= Barclay Barrowman =

Dr Barclay Barrowman JP, DTM, FCO, FRSH was a British medical doctor who conducted early research on malaria. Barrowman also served as the personal physician to the Sultan of Selangor.

==Early life==
Barrowman was born on 10 March 1896 in the Kelvin area of Glasgow, Scotland. He was the youngest child of John Barrowman (1844–1900), a lime merchant and Helen Agnew (1854-?). His sister was the Scottish suffragette, Janet Barrowman.

Barrowman attended Hillhead High School, and studied at Glasgow University. After graduating from the university, Barrowman joined the Royal Naval Volunteer Reserve, serving in World War I as a surgeon. He served in West Africa, Ireland, India, China and Japan. After the war, he returned home to Glasgow, where he worked as a general practitioner.

In 1928 Barrowman married Marguerite Emily Burn (born 18 January 1901), the daughter of Sir Joseph Burn and wife Lady Emily H Burn.

==Service in Malaya==
After earning a Diploma of Tropical Medicine and Tropical Hygiene from the University of Liverpool, Barrowman moved to British Malaya in 1923. After working for several years in Sir Malcolm Watson's estate practice at Klang, Barrowman took over the practice in 1928.

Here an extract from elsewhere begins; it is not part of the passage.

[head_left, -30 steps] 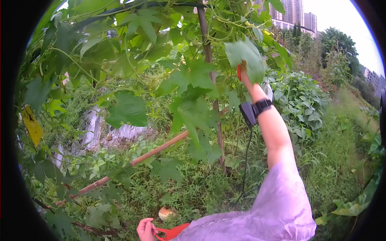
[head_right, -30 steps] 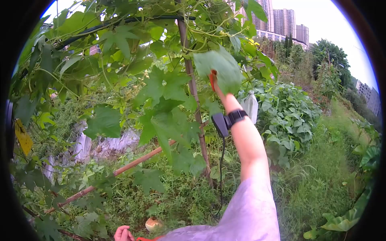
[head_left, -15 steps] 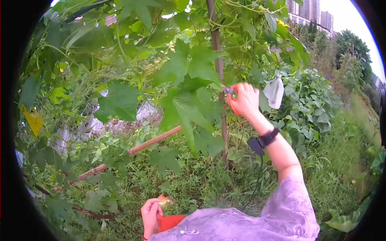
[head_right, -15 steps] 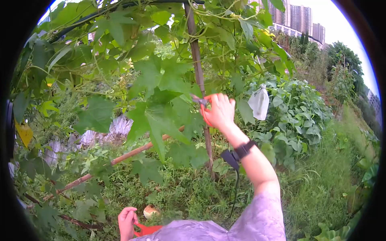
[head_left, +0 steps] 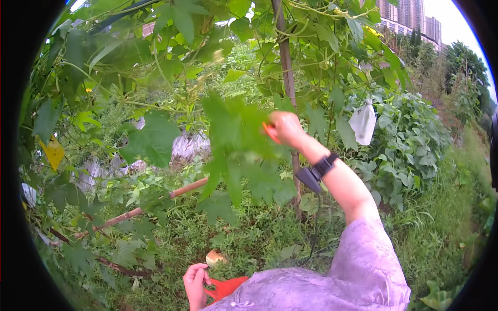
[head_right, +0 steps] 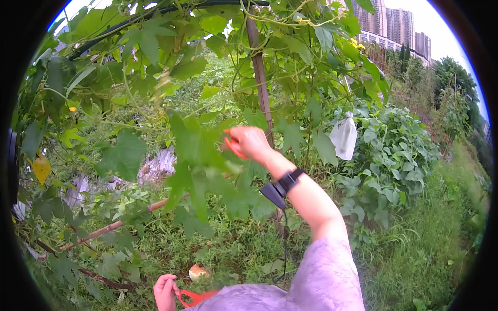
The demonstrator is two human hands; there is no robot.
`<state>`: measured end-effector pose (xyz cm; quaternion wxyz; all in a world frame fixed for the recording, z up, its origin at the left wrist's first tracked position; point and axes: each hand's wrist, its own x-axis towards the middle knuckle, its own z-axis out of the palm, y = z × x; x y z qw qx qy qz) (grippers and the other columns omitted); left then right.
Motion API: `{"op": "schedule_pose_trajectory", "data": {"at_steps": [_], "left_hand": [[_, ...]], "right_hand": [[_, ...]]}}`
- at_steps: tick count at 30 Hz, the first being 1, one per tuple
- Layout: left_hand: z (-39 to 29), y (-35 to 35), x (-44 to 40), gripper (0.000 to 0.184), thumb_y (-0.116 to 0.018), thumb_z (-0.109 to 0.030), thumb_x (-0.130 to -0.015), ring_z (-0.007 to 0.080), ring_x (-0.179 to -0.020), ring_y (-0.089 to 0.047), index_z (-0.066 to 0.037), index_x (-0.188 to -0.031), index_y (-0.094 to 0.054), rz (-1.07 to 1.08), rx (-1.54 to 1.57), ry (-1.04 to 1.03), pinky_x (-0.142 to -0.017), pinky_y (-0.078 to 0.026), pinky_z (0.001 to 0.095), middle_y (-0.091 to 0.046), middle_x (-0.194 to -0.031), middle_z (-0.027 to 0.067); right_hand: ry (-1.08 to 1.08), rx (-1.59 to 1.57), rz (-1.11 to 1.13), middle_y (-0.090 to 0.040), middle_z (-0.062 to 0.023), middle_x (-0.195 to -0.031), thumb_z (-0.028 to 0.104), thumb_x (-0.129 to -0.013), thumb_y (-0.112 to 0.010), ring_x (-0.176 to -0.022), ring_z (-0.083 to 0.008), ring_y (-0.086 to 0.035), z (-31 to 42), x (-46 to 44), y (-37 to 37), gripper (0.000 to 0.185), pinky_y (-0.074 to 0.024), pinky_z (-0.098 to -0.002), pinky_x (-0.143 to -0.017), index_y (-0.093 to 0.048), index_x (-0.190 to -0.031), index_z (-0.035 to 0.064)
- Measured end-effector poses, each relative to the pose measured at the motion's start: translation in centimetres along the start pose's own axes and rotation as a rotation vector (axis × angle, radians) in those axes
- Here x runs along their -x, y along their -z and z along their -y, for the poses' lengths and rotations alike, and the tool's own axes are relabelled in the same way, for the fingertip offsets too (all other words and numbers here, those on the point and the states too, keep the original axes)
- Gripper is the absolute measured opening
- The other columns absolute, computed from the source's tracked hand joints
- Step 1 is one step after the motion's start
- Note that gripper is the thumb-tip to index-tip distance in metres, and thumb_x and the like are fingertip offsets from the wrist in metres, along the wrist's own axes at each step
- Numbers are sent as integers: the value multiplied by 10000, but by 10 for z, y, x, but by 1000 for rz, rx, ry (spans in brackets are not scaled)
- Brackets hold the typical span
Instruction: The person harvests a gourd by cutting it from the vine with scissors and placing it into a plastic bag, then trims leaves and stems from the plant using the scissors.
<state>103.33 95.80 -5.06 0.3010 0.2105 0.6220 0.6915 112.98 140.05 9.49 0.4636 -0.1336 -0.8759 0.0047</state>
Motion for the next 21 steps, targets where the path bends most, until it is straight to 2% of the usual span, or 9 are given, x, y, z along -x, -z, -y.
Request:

In 1930, Barrowman was appointed Personal Physician to the Sultan of Selangor, who gave him the title "Dato' Semboh Di Raja of Selangor, Malaya" in 1937. Working as a malariologist, Barrowman made advances in the treatment and prevention of malaria, writing several articles on the subject. He ran instructional courses on malaria control on behalf of the League of Nations for public health officers from the Far East and Australia. He also worked to improve the housing condition and social welfare of the local labour force. Barrowman served as President of the BMA Malayan Branch and was appointed a Justice of the Peace by the Sultan's successor.

When the Japanese invaded Malaya during World War II, Barrowman was on leave in Australia. He served in the Royal Army, achieving he rank of Colonel. He advised the Australian Military Forces, then the Malayan Planning Unit of the War Office in London. At the end of the war, Barrowman returned to Malaya as a Lieutenant-Colonel, serving with the Military Administration as Advisor in Malariology.

==Later years==
In 1947, Barrowman retired after suffering for a few years of a progressive illness. The local communities in Klang petitioned for a new highway to Port Swettenham, Malaya to be named Barrowman Road after his retirement.

Barrowman died on 31 January 1978 in Elstree and Potters Bar Registration District leaving a Will which was probated on 19 April 1978 in Winchester.

==Personal==
Barclay and Marguerite had two children: Gillian Emily Barrowman who was born around 1931 in Malaya and Gavin Renfrew Barrowman who was born 1933 in Kuala Lumpur.

Mrs Marguerite Barrowman published Life As Remembered From Rydal Mount (1905–1927) which has been published by The Potters Bar and District Historical Society.

Barrowman was interviewed, in March 1976, by the historian, Brian Harrison, as part of the Suffrage Interviews project, titled Oral evidence on the suffragette and suffragist movements: the Brian Harrison interviews. The interview provides details of the Barrowman family, and discussion of the siblings.